- _EXERCISE DETAILS_
Retype the complete listing exactly as it appears.

- _DATA SHOWN_

^^^^

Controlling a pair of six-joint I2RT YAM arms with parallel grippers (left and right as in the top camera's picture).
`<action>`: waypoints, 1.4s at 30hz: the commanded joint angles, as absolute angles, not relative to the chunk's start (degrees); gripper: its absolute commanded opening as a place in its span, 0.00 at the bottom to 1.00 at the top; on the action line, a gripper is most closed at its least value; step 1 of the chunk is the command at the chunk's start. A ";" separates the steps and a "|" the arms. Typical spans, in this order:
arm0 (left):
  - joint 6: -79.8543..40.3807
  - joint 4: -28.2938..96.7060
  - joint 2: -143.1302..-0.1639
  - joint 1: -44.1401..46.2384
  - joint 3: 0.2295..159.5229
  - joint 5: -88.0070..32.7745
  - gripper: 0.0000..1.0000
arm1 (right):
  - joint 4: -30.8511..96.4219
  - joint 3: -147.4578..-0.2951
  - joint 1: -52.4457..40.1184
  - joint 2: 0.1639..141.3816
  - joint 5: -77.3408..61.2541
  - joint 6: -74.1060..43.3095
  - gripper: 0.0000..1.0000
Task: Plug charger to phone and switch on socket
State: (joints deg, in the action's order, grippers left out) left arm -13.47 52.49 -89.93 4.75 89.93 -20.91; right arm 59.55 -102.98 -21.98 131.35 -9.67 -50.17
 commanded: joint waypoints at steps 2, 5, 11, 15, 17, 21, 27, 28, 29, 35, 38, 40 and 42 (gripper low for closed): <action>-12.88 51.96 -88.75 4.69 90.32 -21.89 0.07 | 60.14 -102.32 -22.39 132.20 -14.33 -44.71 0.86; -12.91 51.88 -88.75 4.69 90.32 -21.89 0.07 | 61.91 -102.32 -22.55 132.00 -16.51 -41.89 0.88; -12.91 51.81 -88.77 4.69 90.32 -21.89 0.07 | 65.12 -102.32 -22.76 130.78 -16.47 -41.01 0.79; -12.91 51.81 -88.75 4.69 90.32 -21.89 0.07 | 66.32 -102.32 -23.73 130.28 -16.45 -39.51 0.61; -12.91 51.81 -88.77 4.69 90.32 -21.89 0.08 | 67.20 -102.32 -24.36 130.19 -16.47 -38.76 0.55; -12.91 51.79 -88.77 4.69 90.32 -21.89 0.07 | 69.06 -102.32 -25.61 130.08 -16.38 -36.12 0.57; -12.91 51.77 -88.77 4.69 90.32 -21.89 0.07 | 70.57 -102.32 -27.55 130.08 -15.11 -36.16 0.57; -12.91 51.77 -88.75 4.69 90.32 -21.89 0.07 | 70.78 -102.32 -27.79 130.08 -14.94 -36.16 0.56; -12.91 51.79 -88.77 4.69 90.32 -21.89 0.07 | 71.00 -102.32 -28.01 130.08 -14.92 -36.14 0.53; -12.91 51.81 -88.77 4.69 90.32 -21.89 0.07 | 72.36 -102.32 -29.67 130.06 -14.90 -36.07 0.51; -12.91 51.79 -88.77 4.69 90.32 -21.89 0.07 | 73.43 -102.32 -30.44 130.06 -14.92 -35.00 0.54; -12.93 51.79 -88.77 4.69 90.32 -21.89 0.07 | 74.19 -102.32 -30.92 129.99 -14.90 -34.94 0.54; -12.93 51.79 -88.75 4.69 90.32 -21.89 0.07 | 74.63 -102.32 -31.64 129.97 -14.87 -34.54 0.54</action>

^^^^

- _OUTPUT BELOW_
Controlling a pair of six-joint I2RT YAM arms with parallel grippers (left and right as in the top camera's picture).
`<action>`: waypoints, 1.4s at 30hz: the commanded joint angles, as absolute angles, not relative to the chunk's start (degrees); gripper: its absolute commanded opening as a place in its span, 0.00 at the bottom to 1.00 at the top; on the action line, a gripper is most closed at its least value; step 1 of the chunk is the command at the chunk's start. A ";" separates the steps and a "|" the arms. Typical spans, in this order:
arm0 (left):
  - joint 6: -79.8543..40.3807
  - joint 4: -28.2938..96.7060
  - joint 2: -143.1302..-0.1639
  - joint 1: -44.1401..46.2384
  - joint 3: 0.2295..159.5229
  - joint 5: -88.0070..32.7745
  - gripper: 0.0000..1.0000
arm1 (right):
  - joint 4: -30.8511..96.4219
  - joint 3: -147.4578..-0.2951
  - joint 1: -52.4457..40.1184
  - joint 2: 0.1639..141.3816
  - joint 5: -77.3408..61.2541
  - joint 6: -74.1060..43.3095
  - gripper: 0.0000..1.0000
Task: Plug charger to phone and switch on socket
State: (joints deg, in the action's order, grippers left out) left arm -13.47 52.49 -89.93 4.75 89.93 -20.91; right arm 59.55 -102.98 -21.98 131.35 -9.67 -50.17
 commanded: joint waypoints at steps 2, 5, 11, 15, 17, 21, 27, 28, 29, 35, 38, 40 and 42 (gripper low for closed): <action>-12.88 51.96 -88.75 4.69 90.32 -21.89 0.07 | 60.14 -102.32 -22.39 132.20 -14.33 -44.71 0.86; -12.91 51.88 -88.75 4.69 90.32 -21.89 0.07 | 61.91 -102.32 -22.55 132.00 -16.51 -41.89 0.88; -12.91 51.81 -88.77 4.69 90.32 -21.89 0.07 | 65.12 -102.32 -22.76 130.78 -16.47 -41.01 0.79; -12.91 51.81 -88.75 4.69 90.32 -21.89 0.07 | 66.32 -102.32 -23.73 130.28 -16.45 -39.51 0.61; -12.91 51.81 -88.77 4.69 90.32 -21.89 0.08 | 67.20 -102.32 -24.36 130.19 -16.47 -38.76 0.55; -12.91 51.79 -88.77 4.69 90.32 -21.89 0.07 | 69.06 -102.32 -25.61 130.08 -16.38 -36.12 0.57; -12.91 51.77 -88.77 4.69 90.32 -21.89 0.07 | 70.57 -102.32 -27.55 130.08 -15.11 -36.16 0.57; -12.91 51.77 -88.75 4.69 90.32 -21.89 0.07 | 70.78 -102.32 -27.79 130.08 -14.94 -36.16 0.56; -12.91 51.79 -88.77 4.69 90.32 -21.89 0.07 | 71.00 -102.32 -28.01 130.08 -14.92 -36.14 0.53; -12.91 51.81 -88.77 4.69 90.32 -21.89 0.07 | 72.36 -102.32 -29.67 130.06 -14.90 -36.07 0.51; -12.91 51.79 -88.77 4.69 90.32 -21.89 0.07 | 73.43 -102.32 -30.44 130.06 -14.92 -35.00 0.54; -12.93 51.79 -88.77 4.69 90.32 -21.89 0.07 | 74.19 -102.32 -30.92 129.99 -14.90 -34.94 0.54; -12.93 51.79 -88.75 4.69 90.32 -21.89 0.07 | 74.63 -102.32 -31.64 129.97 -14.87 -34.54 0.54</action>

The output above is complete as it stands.